What you need to do » Copy word for word, please, the lines of the entries below running from the one containing "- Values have" to the one containing "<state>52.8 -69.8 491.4", both ends included.

Data for processing »
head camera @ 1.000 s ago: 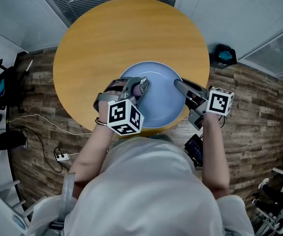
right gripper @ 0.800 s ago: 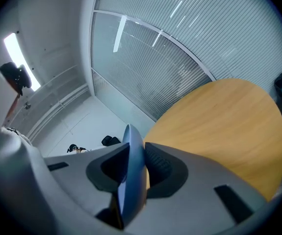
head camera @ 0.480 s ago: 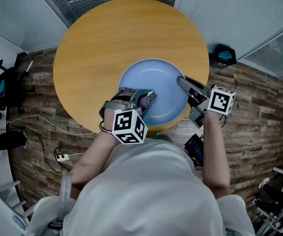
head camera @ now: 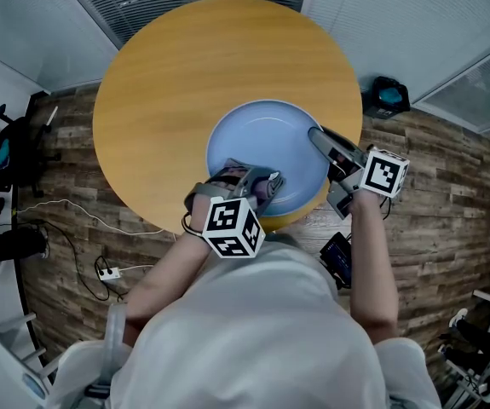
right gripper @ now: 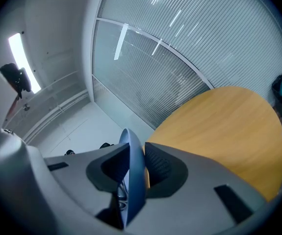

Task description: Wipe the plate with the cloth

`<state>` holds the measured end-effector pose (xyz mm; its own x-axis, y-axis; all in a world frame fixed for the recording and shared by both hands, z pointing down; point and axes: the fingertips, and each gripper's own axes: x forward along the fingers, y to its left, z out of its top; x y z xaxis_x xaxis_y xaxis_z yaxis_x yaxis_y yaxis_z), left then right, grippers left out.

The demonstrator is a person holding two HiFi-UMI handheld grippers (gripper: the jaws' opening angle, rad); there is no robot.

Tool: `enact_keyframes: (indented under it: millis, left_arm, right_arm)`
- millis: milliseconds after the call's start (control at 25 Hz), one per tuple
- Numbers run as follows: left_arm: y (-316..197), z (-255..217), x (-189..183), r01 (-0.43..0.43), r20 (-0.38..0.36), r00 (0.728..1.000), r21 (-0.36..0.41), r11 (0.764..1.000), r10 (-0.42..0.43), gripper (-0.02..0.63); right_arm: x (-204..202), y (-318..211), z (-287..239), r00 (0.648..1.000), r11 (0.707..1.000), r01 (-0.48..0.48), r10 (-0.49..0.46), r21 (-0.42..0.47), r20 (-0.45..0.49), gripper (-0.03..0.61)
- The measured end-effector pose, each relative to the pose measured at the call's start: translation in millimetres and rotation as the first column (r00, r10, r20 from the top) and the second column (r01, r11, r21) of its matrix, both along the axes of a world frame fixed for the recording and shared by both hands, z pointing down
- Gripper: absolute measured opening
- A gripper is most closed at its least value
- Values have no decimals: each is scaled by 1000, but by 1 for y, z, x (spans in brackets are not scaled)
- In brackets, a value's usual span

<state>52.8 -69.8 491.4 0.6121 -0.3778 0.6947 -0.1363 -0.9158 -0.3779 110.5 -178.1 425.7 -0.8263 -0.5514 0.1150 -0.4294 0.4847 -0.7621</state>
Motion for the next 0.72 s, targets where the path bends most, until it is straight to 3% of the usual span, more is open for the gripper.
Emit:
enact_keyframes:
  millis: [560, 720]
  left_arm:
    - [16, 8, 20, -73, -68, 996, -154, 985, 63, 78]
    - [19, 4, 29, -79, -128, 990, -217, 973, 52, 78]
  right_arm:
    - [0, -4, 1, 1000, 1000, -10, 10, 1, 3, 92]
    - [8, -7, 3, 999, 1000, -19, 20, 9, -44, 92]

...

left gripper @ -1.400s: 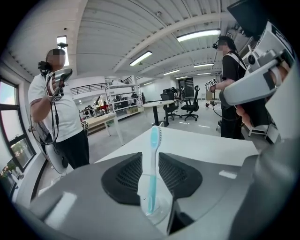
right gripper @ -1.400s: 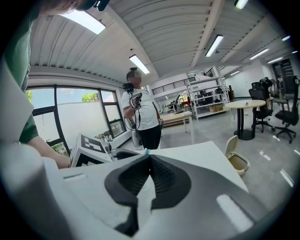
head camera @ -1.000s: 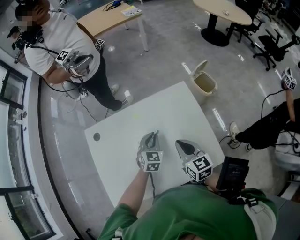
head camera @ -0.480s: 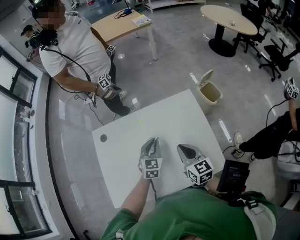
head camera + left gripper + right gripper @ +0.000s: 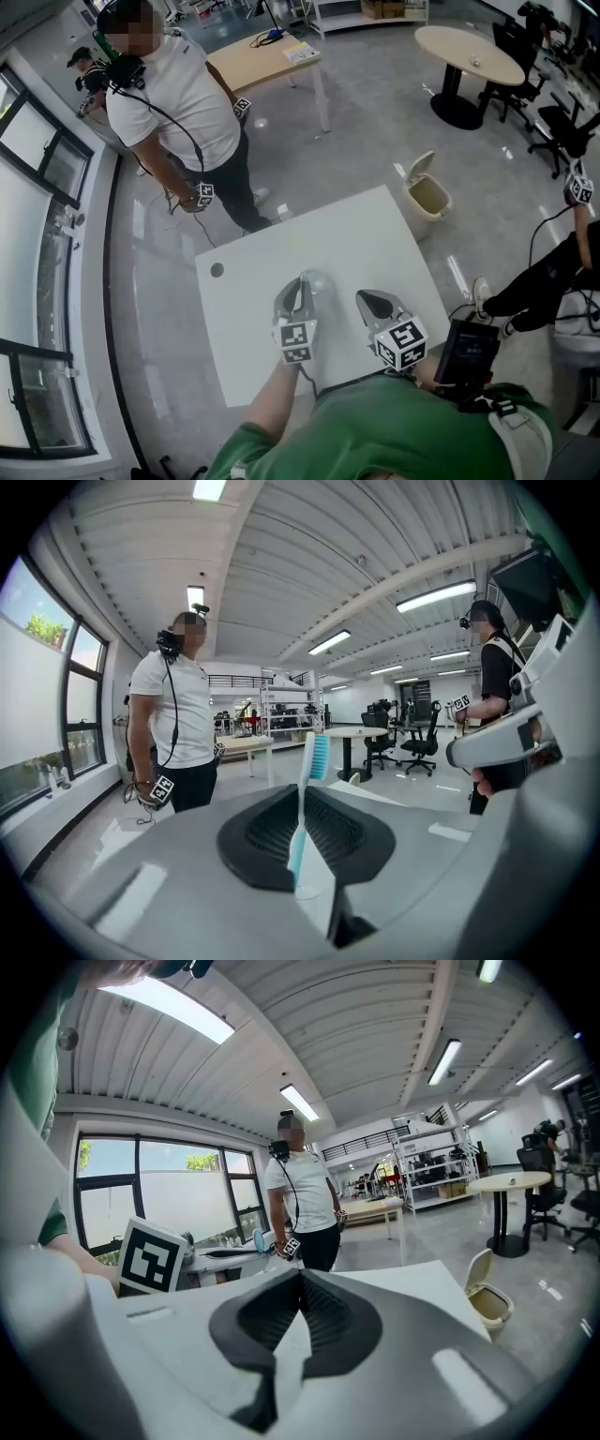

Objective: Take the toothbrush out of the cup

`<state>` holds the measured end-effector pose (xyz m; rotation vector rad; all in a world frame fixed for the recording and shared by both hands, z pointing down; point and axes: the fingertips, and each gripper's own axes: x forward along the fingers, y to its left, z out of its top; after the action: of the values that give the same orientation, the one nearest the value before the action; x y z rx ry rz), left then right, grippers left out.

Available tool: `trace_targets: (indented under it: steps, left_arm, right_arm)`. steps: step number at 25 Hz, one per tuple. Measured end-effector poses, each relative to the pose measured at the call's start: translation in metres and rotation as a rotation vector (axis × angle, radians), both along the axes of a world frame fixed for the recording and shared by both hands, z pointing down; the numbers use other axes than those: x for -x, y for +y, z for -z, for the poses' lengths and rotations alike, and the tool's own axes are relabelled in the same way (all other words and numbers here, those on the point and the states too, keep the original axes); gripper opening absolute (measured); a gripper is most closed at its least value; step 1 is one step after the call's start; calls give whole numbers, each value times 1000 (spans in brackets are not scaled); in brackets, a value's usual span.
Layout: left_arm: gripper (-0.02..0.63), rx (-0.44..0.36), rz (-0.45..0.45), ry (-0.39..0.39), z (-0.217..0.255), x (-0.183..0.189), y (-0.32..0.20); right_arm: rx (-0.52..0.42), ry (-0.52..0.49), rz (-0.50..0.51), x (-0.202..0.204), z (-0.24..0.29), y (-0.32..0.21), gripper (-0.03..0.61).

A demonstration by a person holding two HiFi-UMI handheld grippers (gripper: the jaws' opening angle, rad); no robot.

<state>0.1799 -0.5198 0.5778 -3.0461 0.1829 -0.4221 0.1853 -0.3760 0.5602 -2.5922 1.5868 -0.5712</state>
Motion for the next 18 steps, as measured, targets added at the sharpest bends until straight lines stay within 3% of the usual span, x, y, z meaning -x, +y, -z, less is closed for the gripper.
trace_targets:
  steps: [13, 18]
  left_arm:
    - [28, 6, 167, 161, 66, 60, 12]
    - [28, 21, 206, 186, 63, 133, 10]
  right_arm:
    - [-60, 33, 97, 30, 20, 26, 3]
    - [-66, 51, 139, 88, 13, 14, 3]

Answer for the task »
- Values have no decimals: each is scaled by 1000, but by 1 for y, z, x (spans in brackets are not scaled)
- In brackets, a value's usual span

<state>52.8 -69.8 491.4 0.6121 -0.3778 0.6947 -0.1363 -0.9158 -0.3779 110.5 -178.1 425.7 -0.8263 -0.5514 0.1150 -0.4294 0.4847 -0.7621</state>

The output shown is complete.